И Наташечка вышла. В плаще поверх рубашки. Но рубашка длиннее. В предрассветной тишине — будто плащ с белой каймой.
— Простудишься, иди, — говорю ей, хотя знаю, что не простудится. Такой холод в ее лавке бывает, закалилась давно.
— Не простужусь.
И на скамейку у дома садится.
— Посидим, Валер? Просто посидим.
Присел.
— Что дальше?
— Не знаю, что со мной. Будто от сна очнулась. Спала, спала. И глаза открылись, и еще одно. Стыдно сказать… Ну, это… Тебя разбудила. Извини.
Мне стало жаль — жена, родной человек. А я ее муж, мужик. Не только по добытию средств, заготовке дров. Средства, в основном, она добывает, дрова, огород — тоже она. Дочка — опять она, стирка, готовка… А я как трутень, как худший паразит. Вся жизнь в стакане. И даже прямую свою обязанность исполняю не чаще в месяц раз, когда Шурка моя болеет, Шуреночек мой. Голубоглазенькая, скуластенькая. Ох, эта Шурка. Ох, Шурка!
— Пошли!
— Куда, Валер?
— На сеновал.
— Ты что? Там же холодно.
— Ничего. Разогреемся.
Наташечка засмеялась, я обнял ее, она сопротивлялась. Но так, для вида, а сама шла охотно, но делала вид, будто я ее тащу, а не она идет.
— Отстань! Ты что? Сдурел, да? Сдурел? Погоди, тут скользко. Постой, не беги.
В сарае было холодно и пахло плесенью.
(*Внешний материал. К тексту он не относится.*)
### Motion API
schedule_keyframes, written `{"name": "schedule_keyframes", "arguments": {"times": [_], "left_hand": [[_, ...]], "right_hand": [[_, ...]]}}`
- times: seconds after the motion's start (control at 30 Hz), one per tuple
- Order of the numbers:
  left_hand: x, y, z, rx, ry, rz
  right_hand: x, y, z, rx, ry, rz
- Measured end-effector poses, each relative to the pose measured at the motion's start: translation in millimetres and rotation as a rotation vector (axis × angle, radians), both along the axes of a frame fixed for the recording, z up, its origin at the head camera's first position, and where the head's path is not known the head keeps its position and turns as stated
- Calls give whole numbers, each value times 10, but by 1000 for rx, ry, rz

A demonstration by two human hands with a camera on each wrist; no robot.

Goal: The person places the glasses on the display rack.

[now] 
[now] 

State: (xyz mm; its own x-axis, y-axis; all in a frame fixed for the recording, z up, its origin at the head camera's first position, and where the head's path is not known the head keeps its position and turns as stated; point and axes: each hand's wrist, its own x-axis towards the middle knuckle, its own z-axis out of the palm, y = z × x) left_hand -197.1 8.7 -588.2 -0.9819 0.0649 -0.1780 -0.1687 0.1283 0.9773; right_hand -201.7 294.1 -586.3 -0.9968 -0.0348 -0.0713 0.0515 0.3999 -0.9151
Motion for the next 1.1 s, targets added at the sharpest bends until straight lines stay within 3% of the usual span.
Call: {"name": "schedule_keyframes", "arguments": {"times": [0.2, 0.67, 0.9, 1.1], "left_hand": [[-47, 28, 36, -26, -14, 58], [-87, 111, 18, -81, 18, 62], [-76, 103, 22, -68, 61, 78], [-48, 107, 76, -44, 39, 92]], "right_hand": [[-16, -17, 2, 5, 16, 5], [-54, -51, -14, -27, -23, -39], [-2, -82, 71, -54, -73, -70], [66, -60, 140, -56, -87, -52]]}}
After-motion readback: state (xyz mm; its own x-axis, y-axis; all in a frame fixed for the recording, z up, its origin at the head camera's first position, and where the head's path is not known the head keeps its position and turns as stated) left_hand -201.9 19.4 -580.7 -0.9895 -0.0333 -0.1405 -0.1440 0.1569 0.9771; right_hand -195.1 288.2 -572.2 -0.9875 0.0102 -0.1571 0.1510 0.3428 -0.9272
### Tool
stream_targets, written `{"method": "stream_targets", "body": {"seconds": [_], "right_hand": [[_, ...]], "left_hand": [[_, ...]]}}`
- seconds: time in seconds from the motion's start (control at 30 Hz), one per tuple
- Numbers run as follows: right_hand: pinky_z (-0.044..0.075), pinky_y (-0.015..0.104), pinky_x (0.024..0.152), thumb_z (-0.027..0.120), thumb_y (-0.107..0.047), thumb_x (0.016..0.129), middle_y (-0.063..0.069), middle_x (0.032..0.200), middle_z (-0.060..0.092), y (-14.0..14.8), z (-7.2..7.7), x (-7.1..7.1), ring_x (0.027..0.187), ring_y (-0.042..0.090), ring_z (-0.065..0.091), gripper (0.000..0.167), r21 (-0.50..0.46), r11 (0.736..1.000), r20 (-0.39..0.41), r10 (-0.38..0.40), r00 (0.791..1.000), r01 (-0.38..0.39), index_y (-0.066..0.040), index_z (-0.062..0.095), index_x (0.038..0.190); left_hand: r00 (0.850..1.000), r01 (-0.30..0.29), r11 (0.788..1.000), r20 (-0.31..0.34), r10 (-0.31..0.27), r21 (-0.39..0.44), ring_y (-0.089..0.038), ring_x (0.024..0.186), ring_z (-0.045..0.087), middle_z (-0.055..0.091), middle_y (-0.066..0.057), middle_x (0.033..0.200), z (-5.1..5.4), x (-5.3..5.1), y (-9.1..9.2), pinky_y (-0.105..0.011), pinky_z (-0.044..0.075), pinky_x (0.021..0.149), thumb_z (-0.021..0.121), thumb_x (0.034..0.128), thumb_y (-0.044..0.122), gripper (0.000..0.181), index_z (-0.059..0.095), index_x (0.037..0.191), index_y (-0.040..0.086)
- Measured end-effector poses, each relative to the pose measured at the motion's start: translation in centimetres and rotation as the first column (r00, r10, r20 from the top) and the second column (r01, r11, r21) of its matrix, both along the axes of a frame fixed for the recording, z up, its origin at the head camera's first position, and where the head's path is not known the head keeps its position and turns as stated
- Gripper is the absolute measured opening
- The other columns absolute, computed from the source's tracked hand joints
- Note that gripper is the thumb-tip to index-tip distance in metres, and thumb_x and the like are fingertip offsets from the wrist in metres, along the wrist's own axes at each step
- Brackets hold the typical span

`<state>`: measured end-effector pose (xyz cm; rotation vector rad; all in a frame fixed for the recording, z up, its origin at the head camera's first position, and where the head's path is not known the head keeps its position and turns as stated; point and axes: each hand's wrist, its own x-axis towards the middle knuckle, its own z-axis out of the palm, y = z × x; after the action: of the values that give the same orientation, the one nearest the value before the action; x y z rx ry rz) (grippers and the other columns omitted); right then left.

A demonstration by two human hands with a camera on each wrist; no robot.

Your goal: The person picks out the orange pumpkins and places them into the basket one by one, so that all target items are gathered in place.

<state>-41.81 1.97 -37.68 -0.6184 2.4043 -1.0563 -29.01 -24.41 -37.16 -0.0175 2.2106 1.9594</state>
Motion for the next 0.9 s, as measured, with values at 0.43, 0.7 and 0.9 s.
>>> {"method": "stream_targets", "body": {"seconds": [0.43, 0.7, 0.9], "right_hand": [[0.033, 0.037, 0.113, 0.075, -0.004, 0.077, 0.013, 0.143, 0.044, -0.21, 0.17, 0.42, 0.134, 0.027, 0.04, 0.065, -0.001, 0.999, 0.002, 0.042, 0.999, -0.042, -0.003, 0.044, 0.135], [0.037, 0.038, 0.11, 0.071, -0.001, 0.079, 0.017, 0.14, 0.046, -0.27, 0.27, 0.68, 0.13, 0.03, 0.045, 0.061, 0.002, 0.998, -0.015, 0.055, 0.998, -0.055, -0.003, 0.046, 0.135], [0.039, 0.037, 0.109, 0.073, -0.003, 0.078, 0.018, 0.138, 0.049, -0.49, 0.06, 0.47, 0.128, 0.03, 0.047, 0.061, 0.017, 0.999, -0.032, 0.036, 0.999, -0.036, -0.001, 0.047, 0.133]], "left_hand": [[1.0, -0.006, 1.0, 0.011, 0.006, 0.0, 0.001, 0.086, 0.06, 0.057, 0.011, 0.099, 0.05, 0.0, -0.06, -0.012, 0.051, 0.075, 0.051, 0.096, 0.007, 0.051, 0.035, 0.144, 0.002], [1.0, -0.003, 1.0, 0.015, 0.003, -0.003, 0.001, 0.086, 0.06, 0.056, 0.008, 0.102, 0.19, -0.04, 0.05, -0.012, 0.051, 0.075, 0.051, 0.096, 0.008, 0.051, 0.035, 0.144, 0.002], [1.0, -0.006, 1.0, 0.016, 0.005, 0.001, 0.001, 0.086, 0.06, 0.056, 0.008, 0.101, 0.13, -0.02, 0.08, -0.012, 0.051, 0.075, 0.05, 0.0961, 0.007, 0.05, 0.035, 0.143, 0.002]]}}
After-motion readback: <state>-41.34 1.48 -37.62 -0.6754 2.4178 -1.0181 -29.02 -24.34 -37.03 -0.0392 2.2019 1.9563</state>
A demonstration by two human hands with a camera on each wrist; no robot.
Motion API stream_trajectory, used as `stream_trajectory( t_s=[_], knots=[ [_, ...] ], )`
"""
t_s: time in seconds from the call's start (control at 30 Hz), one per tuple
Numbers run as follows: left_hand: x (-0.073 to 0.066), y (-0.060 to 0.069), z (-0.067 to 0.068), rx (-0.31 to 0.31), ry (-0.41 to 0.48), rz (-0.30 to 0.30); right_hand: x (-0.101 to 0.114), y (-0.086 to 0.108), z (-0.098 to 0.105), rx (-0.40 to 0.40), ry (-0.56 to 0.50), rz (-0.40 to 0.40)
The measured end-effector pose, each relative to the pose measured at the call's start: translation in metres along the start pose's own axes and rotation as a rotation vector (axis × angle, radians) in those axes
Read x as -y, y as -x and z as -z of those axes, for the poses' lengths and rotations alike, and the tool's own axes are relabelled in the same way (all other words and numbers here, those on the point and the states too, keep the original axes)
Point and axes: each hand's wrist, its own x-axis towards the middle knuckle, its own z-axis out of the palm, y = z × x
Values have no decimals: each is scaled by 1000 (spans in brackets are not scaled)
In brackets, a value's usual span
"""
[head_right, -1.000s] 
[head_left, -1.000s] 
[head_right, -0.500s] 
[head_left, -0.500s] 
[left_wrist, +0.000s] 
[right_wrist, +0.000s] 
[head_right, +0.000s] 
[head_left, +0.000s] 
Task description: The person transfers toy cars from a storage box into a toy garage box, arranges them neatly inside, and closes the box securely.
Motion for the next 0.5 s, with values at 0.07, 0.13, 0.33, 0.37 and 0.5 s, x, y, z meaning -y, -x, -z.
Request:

И сено — не сено, а солома также была влажной.
Я взобрался наверх, сдернул с гвоздя клеенку. Постелил.
— Влезай.
— Дай руку, помоги.
И понял я вскоре свою ошибку. Но поздно. В самый решающий момент понял. Не надо было все затевать. И место непривычное, и утренний час, и все, что хорошо для незнакомой женщины, для родной жены никак не годится.